Oxford, UK – 21 July 2014. OGT, the molecular genetics company, today announced it has been awarded a £200K phase one development contract by the Small Business Research Initiative (SBRI) healthcare competition.
The contract is to develop whole genome Next Generation Sequencing (NGS) analysis software to increase the accuracy, and enhance the analysis of genomic sequence data. This landmark project has the potential to accelerate the diagnosis of cancer and rare diseases, ultimately supporting patient care and research.
The SBRI is a collaboration between the UK Department of Health and Genomics England Ltd. The initiative operates a competition for funding designed to support the development of innovative technologies that address the requirements of the 100K Genome Project.

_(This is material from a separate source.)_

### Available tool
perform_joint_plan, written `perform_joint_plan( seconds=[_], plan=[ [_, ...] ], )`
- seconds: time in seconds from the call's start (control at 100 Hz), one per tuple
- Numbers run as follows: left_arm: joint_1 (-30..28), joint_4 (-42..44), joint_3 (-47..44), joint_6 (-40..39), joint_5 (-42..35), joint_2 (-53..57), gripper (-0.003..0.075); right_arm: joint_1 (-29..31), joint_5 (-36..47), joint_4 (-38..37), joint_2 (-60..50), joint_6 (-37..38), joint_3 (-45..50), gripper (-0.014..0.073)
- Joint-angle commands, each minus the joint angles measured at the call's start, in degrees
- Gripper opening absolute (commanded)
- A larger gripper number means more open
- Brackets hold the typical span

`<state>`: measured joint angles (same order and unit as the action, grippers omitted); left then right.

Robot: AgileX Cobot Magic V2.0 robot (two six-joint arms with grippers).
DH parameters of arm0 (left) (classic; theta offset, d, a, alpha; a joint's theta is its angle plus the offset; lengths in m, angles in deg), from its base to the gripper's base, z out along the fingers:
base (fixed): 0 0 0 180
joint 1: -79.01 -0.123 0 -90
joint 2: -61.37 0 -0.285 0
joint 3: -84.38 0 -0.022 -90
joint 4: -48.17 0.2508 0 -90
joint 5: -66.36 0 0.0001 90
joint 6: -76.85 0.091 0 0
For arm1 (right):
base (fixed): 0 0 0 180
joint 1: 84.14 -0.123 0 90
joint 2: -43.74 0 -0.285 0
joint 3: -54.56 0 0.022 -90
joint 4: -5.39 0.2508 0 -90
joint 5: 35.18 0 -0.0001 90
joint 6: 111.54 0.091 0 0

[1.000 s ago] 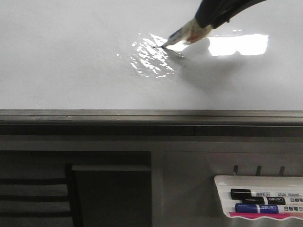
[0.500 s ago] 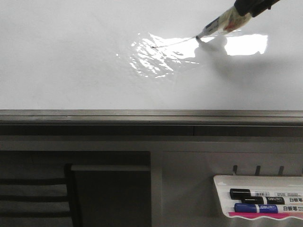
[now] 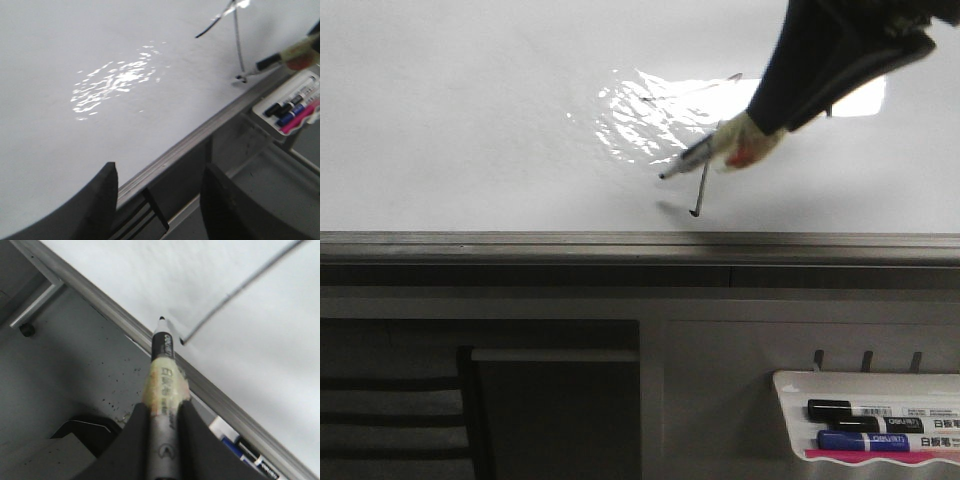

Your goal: Write number 7 on whiteboard

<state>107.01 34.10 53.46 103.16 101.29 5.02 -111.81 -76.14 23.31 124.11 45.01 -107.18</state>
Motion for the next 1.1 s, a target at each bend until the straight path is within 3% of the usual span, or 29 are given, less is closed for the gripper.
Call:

This includes bioinformatics and analysis algorithms, through to the development of new commercial products for genomic screening and stratified medicine. The contracts are awarded in two phases; the first enables companies to demonstrate the technical feasibility of their product and if successful, they are eligible for a second phase of funding to develop and test the product further.

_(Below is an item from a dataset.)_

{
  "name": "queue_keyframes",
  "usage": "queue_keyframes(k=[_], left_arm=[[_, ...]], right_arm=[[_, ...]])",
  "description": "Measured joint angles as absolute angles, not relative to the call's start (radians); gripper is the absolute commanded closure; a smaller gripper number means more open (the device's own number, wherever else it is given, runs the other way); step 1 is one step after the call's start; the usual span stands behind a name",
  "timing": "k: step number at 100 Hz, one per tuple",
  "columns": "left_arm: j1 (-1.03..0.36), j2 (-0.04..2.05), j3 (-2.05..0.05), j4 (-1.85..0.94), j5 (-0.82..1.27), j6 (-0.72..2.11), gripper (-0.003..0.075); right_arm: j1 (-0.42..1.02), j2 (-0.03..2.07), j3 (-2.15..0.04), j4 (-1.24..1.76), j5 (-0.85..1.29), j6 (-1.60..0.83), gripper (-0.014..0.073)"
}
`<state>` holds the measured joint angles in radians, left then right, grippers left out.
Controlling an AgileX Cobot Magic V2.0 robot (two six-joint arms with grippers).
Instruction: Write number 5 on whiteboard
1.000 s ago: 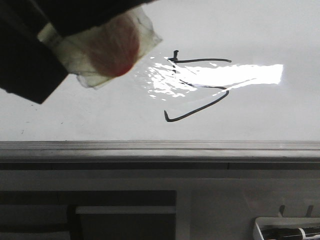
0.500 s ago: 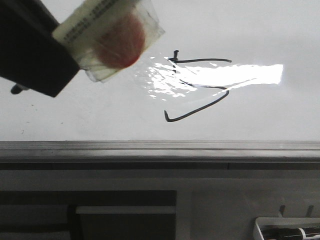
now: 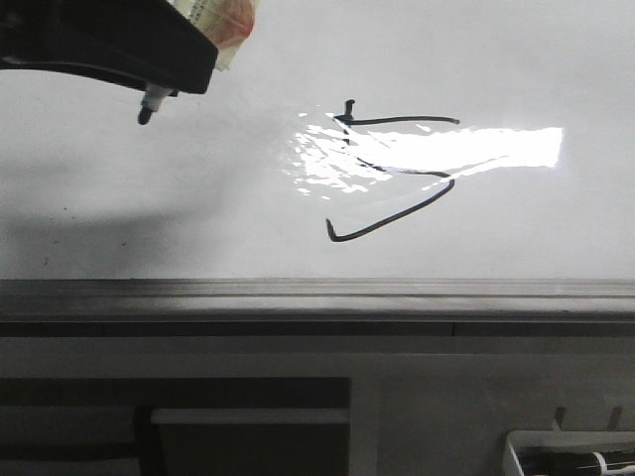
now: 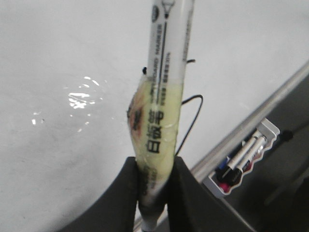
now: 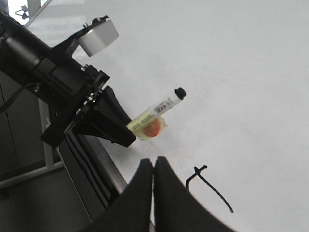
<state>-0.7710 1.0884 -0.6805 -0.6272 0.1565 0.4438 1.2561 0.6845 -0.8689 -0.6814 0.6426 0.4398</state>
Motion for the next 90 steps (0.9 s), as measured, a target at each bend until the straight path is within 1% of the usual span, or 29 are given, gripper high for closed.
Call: queue_keyframes(k=[23, 45, 90], left_arm=[[-0.771, 1.210, -0.680, -0.697, 0.000, 0.411, 0.0741], [-0.771, 1.251, -0.680, -0.764, -0.169, 0.405, 0.0741], [-0.771, 1.312, -0.678, -0.827, -0.182, 0.405, 0.0741]], right_arm=[[1.256, 0.669, -0.869, -0.681, 0.710, 0.467, 0.0650], [1.256, 0.669, -0.869, -0.680, 0.735, 0.485, 0.0650], [1.256, 0.669, -0.869, -0.680, 0.737, 0.489, 0.0650]])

OGT has considerable experience gained in the design and development of its class-leading software for microarray and NGS data interpretation. The Company will apply this knowledge to develop a clinician-friendly interpretation package for whole genome scale genetic variant data.
Dr Mike Evans, CEO of OGT said: “The award of this contract demonstrates our position at the forefront of NGS data analysis and clinical interpretation plus our ability to rapidly commercialise a resulting product using our extensive international sales and marketing infrastructure. This software will significantly enhance the ability of clinicians to understand and make use of patient genomic data, allowing the delivery of truly personalised medicine.”
OGT, a Sysmex Group company, is a leading global provider of clinical and diagnostic genomic solutions that are created for scientists by scientists - including CytoCell®, CytoSure® and SureSeq™ ranges of FISH, microarray and NGS products. The company is dedicated to creating products that enable researchers and clinical decision makers to reach the right care decisions for each patient, every time. OGT strives to unlock the future of genetic clinical care with a commitment to working in partnership with its customers - not only by sharing its expertise of 25 years at the forefront of genetic endeavour, but also by working closely with scientists to understand their unique challenges, and to customise its approach to meet their exact needs. Dedicated to improving clinical care, OGT believes that through partnership—together—we’ll achieve more.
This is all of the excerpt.